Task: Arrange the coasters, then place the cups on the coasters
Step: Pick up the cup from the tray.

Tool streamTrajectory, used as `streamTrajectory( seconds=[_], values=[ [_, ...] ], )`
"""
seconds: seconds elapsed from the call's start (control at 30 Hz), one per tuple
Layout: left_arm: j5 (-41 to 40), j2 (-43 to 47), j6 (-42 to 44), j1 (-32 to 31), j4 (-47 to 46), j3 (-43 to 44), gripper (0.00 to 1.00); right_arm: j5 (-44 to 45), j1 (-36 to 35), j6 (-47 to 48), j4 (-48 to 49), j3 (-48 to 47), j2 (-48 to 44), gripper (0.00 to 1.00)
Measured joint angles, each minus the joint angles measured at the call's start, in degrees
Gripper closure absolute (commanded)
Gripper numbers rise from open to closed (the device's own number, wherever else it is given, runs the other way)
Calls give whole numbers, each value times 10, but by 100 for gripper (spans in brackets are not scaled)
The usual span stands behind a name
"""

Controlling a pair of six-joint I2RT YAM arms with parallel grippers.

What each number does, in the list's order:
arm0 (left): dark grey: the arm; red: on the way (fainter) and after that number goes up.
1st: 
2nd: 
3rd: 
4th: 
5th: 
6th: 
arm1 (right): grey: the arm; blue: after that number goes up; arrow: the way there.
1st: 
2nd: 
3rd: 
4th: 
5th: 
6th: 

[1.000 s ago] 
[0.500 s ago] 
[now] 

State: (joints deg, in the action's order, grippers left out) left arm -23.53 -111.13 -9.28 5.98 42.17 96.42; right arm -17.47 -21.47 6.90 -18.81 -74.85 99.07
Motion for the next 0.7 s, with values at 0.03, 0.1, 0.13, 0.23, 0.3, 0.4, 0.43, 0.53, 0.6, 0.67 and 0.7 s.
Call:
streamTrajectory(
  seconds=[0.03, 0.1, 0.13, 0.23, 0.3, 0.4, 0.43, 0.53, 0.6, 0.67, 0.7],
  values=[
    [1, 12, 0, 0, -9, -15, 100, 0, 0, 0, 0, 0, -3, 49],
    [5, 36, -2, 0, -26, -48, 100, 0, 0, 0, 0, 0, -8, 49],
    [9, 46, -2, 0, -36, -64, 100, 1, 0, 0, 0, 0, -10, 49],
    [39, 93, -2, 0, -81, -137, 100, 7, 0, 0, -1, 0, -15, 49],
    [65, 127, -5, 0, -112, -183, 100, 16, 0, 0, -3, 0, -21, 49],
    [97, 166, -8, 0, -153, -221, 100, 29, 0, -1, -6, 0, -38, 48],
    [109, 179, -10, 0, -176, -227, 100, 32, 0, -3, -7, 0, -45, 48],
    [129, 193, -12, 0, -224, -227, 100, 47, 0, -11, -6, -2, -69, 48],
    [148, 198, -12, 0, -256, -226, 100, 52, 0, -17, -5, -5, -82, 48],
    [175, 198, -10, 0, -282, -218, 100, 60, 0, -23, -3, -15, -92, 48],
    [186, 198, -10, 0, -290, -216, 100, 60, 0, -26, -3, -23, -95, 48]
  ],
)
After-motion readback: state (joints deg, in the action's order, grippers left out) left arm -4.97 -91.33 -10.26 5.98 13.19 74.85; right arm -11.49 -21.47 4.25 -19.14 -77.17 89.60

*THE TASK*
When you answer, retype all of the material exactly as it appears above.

*RESPONSE AREA*
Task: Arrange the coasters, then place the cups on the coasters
Step: Pick up the cup from the tray.

Tool streamTrajectory, used as `streamTrajectory( seconds=[_], values=[ [_, ...] ], )`
"""
seconds: seconds elapsed from the call's start (control at 30 Hz), one per tuple
Layout: left_arm: j5 (-41 to 40), j2 (-43 to 47), j6 (-42 to 44), j1 (-32 to 31), j4 (-47 to 46), j3 (-43 to 44), gripper (0.00 to 1.00); right_arm: j5 (-44 to 45), j1 (-36 to 35), j6 (-47 to 48), j4 (-48 to 49), j3 (-48 to 47), j2 (-48 to 44), gripper (0.00 to 1.00)
Measured joint angles, each minus the joint angles measured at the call's start, in degrees
Gripper closure absolute (commanded)
Gripper numbers rise from open to closed (the device's own number, wherever else it is given, runs the other way)
Calls give whole numbers, each value times 10, but by 100 for gripper (spans in brackets are not scaled)
The usual span stands behind a name
"""

Controlling a pair of six-joint I2RT YAM arms with parallel grippers.

What each number does, in the list's order:
arm0 (left): dark grey: the arm; red: on the way (fainter) and after that number goes up.
1st: 
2nd: 
3rd: 
4th: 
5th: 
6th: 
arm1 (right): grey: the arm; blue: after that number goes up; arrow: the way there.
1st: 
2nd: 
3rd: 
4th: 
5th: 
6th: 

[1.000 s ago] 
[0.500 s ago] 
[now] 

State: (joints deg, in the action's order, grippers left out) left arm -23.53 -111.13 -9.28 5.98 42.17 96.42; right arm -17.47 -21.47 6.90 -18.81 -74.85 99.07
Motion for the next 0.7 s, with values at 0.03, 0.1, 0.13, 0.23, 0.3, 0.4, 0.43, 0.53, 0.6, 0.67 and 0.7 s.
Call:
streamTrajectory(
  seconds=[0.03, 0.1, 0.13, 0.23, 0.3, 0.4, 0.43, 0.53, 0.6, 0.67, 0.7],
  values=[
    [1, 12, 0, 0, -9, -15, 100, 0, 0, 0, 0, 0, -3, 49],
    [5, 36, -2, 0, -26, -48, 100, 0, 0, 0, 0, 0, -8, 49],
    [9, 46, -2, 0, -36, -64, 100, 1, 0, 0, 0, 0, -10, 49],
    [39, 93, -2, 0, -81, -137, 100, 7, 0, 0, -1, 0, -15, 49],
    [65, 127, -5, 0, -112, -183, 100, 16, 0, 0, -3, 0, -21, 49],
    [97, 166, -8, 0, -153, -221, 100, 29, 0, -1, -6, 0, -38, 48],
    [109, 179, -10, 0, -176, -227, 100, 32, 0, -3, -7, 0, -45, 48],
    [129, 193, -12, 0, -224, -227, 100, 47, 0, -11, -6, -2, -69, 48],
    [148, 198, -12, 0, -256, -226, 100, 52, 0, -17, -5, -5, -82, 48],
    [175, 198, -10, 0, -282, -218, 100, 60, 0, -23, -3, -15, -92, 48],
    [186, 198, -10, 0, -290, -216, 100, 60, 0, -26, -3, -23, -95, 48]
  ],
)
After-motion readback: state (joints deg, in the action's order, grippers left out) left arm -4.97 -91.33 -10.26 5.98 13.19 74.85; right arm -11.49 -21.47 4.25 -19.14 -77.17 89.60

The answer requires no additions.